This (in-progress) post aims to stay up-to-date with the popular Transformer-based models.

## Transformer

The Transformer (Vaswani et al., 2017) is undoubtedly one of the most impactful works in recent years. It took the NLP world by surprise by achieving state-of-the-art results in almost every language task, and it is now doing the same for audio and vision. The model secret recipe is carried in its architecture and so-called “self-attention” mechanism.

### Self-attention

Attention (Bahdanau et al., 2014) is a mechanism to be learned by a neural network that relates elements in a source sequence to a target sequence by selectively concentrating on a relevant set of the information at hand.
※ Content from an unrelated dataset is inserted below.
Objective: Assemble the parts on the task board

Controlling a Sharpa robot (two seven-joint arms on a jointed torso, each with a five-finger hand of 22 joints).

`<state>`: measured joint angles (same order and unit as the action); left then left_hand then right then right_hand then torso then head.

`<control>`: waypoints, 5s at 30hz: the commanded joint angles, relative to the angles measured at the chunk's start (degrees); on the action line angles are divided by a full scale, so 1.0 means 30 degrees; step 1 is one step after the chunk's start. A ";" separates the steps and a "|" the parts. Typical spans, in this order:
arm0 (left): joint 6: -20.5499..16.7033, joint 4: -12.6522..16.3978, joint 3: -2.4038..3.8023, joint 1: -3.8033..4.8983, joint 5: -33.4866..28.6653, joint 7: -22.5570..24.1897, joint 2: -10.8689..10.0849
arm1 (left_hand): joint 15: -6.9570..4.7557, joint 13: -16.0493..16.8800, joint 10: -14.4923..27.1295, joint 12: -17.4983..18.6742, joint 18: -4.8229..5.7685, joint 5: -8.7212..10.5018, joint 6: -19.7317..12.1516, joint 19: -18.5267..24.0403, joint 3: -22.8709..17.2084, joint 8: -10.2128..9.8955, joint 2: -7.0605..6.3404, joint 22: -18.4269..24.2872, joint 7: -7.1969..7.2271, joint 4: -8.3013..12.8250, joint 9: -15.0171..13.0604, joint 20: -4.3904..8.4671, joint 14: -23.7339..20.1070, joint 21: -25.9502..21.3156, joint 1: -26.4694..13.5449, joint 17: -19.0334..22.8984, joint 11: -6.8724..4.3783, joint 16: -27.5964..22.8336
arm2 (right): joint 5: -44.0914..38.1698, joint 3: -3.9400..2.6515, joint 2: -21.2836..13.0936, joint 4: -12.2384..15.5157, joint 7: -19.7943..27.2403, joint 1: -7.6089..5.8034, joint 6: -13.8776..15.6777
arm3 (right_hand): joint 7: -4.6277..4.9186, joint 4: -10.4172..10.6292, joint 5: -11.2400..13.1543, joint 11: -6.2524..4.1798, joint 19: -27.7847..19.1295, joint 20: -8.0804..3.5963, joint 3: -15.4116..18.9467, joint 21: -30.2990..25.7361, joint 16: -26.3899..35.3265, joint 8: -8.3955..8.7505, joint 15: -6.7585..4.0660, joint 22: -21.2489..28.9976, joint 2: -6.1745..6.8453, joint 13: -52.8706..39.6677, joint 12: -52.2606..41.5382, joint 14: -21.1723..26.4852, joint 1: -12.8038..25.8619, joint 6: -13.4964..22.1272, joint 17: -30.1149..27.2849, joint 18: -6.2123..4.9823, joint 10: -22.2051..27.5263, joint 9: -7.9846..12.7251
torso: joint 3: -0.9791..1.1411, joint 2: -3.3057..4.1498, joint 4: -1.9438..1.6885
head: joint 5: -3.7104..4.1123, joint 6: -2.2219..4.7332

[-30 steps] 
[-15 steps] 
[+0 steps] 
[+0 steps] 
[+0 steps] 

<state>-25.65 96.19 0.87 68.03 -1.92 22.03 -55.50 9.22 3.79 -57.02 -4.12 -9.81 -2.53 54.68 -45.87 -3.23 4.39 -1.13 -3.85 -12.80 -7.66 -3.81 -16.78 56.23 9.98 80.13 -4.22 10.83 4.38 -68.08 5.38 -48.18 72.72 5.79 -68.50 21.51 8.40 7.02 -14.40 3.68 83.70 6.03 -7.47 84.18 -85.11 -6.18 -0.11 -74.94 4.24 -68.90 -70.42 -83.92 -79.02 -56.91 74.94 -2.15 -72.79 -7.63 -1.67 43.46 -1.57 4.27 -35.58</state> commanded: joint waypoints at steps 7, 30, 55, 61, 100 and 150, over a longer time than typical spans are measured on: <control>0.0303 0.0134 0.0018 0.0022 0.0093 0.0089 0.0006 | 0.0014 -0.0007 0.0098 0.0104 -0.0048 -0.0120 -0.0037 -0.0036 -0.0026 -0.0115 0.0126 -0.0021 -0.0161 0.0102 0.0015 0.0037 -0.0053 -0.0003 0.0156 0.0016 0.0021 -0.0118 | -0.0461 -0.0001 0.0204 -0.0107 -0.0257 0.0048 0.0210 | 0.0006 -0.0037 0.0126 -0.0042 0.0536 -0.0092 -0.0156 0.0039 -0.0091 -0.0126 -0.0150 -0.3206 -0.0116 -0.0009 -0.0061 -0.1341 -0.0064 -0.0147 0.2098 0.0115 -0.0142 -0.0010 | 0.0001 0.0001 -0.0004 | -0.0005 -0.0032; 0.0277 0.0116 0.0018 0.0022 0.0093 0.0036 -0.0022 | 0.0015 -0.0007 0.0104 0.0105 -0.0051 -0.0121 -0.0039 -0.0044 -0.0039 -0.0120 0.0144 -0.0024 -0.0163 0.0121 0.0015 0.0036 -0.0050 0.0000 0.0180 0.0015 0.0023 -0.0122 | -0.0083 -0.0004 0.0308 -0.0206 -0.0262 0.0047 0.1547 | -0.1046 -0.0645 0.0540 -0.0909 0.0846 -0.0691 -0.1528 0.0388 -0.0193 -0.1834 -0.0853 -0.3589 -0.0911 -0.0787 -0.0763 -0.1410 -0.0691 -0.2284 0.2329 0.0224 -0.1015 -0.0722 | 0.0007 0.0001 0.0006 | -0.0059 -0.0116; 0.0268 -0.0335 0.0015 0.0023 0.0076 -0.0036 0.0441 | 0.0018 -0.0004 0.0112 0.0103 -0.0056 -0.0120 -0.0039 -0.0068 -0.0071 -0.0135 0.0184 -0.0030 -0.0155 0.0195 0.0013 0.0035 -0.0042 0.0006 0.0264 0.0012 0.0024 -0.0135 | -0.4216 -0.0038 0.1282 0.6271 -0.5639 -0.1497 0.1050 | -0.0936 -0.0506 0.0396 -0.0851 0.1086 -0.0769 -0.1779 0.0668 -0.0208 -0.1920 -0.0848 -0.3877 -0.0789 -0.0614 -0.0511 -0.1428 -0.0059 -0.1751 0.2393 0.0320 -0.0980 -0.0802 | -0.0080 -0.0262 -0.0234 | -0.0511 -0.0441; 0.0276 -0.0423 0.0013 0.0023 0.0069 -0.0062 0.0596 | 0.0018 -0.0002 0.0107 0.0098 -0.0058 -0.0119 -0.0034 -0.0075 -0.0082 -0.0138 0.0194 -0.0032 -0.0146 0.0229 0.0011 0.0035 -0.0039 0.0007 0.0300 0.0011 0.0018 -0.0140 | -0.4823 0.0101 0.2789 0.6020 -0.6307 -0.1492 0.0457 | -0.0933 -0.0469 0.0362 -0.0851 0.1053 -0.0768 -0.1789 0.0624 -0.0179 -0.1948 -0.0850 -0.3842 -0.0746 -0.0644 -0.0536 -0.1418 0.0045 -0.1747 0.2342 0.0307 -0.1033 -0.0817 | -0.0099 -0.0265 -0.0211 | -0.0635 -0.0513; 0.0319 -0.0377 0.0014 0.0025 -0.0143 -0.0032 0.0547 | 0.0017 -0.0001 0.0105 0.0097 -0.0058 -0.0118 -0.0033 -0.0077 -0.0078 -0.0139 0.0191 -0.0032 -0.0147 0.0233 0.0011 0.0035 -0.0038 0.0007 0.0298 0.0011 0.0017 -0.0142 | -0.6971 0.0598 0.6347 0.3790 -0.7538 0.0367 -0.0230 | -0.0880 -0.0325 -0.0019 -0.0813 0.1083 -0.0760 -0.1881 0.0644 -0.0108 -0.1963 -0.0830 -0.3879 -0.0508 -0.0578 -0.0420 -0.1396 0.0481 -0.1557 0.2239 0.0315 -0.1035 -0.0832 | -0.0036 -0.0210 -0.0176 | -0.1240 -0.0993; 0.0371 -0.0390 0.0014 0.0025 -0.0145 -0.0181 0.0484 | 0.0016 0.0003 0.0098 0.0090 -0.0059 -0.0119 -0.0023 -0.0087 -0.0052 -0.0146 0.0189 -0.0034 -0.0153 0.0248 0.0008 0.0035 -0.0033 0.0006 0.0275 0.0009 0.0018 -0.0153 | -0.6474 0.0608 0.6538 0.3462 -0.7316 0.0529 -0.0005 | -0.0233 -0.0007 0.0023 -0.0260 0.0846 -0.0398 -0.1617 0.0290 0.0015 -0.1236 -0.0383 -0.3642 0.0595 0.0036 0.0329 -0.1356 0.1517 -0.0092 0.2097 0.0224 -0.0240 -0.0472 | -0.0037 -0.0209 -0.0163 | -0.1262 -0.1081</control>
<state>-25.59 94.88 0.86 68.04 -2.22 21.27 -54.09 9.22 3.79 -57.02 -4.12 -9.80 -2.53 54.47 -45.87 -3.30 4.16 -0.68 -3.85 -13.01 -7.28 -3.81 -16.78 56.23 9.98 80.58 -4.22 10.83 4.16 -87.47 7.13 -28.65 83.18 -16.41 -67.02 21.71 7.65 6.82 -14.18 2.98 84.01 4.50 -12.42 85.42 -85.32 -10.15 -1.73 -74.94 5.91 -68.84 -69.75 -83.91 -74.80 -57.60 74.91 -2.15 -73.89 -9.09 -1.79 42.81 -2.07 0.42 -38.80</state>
The amount of attention put on each element is given by the learned weights and the final output is usually a weighted average.

Self-attention is a type of attention mechanism that relates different elements of a single sequence (source and target are the same). Fig. 1: Illustration of the self-attention mechanism. This example shows the attention brought to the word "it" from all the words in the sentence.
(Image source: Tensor2Tensor Google Colab)
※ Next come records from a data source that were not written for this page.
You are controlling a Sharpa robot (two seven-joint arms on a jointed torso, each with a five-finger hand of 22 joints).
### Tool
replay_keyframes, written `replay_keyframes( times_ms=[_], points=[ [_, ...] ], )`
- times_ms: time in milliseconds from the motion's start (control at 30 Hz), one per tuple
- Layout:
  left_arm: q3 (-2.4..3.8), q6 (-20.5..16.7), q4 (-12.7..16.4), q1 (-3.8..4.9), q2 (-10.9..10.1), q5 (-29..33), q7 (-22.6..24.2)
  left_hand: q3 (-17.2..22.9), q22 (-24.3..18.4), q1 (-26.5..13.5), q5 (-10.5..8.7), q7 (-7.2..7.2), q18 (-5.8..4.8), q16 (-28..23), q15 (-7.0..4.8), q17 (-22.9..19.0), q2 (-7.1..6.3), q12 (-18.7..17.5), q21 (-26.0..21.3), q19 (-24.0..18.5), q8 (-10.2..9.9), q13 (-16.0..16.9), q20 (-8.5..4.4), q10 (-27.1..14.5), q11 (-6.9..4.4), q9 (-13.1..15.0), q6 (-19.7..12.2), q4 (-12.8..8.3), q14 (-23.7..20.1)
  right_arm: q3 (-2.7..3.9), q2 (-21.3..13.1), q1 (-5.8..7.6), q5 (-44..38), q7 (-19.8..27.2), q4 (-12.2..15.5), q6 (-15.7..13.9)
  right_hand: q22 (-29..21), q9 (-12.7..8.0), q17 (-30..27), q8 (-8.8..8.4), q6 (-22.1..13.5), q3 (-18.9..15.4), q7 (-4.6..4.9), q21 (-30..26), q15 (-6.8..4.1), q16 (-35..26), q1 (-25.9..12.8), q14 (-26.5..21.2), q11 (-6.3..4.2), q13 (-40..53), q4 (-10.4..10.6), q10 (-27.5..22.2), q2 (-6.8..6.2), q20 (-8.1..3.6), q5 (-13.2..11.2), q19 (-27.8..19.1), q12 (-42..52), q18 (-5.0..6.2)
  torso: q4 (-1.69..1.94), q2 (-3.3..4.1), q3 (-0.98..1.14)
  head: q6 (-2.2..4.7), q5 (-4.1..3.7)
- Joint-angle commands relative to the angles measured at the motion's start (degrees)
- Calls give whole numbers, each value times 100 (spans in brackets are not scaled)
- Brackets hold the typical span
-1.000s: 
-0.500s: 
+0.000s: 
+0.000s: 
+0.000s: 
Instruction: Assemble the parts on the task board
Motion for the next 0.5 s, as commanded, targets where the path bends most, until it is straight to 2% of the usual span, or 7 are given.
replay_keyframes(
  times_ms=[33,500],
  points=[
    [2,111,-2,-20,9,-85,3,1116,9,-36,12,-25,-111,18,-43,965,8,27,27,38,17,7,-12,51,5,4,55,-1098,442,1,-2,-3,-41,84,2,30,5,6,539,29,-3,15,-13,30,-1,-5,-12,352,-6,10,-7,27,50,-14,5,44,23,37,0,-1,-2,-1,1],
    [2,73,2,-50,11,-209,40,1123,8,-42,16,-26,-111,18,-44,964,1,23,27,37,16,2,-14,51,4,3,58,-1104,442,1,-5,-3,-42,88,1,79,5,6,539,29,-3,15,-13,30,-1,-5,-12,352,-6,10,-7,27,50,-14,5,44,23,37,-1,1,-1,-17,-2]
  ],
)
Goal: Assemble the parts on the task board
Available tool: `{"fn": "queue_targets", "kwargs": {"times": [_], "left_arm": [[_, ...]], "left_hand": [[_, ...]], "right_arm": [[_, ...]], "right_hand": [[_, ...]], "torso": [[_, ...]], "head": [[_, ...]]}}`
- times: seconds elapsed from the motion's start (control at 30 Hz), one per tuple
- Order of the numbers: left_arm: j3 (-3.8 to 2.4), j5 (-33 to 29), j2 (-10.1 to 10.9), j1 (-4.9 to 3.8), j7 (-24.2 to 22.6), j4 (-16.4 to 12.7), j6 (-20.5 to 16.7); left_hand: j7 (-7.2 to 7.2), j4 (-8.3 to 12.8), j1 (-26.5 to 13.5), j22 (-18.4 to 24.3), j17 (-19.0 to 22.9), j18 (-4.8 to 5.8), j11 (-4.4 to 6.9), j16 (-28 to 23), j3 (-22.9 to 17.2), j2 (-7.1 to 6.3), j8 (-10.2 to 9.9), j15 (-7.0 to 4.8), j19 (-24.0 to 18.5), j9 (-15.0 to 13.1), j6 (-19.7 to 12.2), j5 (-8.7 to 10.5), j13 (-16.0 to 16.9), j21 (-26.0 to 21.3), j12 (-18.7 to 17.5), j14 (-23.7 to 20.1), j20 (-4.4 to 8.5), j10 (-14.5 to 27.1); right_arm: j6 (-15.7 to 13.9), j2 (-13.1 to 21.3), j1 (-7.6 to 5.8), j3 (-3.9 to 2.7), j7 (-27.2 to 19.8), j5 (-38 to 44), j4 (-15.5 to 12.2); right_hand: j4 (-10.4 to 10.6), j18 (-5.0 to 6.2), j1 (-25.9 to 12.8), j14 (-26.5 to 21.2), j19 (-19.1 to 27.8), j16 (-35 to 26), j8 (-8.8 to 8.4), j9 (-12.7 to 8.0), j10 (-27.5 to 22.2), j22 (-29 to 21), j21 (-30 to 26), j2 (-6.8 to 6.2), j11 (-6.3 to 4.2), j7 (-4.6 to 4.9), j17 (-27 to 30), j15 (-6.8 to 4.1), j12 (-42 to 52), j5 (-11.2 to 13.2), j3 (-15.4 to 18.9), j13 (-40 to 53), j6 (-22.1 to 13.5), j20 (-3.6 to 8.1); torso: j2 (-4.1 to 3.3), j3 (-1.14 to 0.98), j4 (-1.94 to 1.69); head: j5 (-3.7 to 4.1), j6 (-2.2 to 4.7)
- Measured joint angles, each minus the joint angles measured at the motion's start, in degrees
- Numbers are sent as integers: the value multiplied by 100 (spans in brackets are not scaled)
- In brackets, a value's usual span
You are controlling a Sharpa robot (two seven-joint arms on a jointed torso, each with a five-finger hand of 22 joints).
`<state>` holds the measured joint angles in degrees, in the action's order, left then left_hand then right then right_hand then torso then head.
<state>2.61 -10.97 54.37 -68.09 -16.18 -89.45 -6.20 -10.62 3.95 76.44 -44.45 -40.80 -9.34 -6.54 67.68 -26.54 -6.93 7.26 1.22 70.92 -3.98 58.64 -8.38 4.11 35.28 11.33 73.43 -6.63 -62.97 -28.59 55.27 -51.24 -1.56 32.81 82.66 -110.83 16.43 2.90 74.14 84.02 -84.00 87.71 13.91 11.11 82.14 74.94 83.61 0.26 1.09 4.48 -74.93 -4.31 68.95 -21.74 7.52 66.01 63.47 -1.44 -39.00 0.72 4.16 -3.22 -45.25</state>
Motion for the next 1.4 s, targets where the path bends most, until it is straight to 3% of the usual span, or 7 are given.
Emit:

The Transformer model relies on the scaled dot-product attention. Given a set of query, key, and value vectors (one of each for every term in the input sequence), the output vector of a given term is a weighted sum of all the value vectors in the sequence, where the weight assigned to each value is determined by the dot-product of the query vector with the corresponding key vector.
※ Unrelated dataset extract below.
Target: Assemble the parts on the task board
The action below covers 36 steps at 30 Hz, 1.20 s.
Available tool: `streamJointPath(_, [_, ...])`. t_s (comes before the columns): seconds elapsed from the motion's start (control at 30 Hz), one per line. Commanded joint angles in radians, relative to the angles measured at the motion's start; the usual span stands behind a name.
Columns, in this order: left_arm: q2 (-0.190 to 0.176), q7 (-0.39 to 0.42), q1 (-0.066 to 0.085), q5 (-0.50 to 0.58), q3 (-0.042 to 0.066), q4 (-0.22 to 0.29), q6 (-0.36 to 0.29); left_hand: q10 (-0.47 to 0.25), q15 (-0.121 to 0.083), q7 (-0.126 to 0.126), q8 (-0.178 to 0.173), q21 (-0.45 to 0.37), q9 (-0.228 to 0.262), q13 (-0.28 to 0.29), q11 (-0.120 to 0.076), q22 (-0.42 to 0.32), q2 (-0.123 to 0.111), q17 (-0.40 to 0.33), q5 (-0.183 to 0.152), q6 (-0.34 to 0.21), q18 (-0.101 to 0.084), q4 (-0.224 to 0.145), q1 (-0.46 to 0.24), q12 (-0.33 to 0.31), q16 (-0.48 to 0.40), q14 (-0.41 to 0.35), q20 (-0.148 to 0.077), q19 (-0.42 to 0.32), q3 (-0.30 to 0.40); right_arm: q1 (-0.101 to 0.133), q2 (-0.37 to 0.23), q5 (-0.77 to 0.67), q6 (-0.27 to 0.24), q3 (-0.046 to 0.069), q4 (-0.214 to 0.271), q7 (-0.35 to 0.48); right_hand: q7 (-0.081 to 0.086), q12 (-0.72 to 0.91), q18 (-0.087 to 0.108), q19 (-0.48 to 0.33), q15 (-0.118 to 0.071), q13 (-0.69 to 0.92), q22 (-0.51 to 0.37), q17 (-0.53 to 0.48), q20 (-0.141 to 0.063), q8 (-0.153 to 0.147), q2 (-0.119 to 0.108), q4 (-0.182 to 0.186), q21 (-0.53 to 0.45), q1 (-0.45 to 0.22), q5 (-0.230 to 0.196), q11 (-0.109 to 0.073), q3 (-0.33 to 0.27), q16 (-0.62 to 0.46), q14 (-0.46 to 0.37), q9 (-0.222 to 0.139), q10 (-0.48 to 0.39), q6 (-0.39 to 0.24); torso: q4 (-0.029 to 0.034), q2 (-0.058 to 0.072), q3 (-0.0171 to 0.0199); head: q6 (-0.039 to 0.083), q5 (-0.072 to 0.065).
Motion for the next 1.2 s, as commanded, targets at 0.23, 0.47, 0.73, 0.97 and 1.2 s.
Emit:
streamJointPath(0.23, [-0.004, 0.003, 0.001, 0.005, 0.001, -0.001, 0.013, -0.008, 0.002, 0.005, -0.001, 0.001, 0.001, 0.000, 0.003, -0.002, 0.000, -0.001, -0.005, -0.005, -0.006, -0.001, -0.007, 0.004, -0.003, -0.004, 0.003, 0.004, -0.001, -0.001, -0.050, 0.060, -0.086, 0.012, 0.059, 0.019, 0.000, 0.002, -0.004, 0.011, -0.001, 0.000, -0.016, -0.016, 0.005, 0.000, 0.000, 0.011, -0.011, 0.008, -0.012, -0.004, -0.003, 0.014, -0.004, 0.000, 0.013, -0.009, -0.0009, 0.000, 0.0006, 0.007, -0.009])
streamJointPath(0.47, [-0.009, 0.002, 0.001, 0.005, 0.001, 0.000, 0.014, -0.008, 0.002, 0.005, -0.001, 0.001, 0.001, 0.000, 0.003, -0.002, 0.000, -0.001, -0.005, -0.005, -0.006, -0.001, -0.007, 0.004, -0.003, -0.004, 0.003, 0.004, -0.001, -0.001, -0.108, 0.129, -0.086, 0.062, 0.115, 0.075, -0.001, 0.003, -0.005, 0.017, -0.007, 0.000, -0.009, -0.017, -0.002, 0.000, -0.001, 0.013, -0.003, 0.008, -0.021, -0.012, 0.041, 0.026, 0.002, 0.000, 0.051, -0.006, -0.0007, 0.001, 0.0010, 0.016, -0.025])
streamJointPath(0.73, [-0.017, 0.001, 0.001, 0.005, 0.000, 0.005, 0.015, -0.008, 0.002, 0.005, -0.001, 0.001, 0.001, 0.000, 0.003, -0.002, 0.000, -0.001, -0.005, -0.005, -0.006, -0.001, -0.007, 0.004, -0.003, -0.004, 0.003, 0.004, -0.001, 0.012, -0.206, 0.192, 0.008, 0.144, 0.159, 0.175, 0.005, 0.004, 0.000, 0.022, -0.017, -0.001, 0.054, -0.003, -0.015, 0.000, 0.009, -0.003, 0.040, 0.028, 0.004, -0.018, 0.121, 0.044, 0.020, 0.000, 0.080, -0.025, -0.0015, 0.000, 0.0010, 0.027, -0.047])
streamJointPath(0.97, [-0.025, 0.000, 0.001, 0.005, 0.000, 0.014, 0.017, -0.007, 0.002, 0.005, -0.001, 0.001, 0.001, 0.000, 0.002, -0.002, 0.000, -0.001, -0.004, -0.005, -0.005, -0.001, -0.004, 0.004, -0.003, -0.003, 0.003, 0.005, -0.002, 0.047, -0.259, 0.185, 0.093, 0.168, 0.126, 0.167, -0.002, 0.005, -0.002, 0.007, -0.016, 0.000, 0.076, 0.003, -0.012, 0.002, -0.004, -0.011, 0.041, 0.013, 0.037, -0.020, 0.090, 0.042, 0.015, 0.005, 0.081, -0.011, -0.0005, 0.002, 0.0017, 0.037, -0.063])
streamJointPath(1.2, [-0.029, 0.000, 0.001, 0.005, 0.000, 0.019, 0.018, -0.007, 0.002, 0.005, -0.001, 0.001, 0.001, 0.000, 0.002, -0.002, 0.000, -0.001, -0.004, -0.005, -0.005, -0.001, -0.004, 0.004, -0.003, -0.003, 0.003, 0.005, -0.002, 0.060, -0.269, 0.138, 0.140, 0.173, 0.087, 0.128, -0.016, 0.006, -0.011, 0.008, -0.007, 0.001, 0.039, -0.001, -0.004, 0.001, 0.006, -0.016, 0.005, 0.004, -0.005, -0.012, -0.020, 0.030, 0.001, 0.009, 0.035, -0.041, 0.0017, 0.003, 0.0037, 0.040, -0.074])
For each term $$t_i$$ of an input sequence $$\{t_1, \cdots, t_n\}$$, the self-attention mechanism performs the following steps:

1. Query, key, value. Compute the query, key, and value vectors by multiplying the initial term embedding $$\boldsymbol{x}_i \in \mathbb{R}^{d_{\text{model}}}$$ with the query weight matrix $$\boldsymbol{W}^{Q} \in \mathbb{R}^{d_{\text{model}} \times d_{k}}$$, the key weight matrix $$\boldsymbol{W}^{K} \in \mathbb{R}^{d_{\text{model}} \times d_{k}}$$, and the value weight matrix $$\boldsymbol{W}^{V} \in \mathbb{R}^{d_{\text{model}} \times d_{v}}$$, respectively: \begin{equation} \begin{aligned} \boldsymbol{q}_i &= \boldsymbol{x}_i \boldsymbol{W}^Q, \\ \boldsymbol{k}_i &= \boldsymbol{x}_i \boldsymbol{W}^K, \\ \boldsymbol{v}_i &= \boldsymbol{x}_i \boldsymbol{W}^V, \end{aligned} \end{equation}

2. Alignment scores. Score term $$t_i$$ against all the other terms in the sequence by taking the dot-product of its query vector with all the key vectors of the sequence: $$\begin{equation} s_{ij} = \frac{\boldsymbol{q}_i \boldsymbol{k}_j}{\sqrt{d_k}}, \hspace{1cm} \forall j=1,...,n. \end{equation}$$ NB: Dividing the scores by the square root of the key vector dimension aims at providing the dot-products to grow large in magnitude when $$d_k$$ is large, which has the effect to push the softmax result into regions where it has extremely small gradients.

3. Weights. Normalize the alignment scores by applying a softmax operation: $$\begin{equation} \alpha_{ij} = \frac{e^{s_{ij}}}{\sum_{j=1}^{n} e^{s_{ij}}}, \hspace{1cm} \forall j=1,...,n. \end{equation}$$

4. Context vector. Sum up the weighted value vectors as the final context vector: $$\begin{equation} \boldsymbol{z}_i = \sum_{j=1}^{n} \alpha_{ij} \boldsymbol{v}_{j}. \end{equation}$$  Fig. 2: Illustration of the self-attention mechanism computed in vector form.
(Images source: Figures 10 and 13 in Jay Alammar, 2018)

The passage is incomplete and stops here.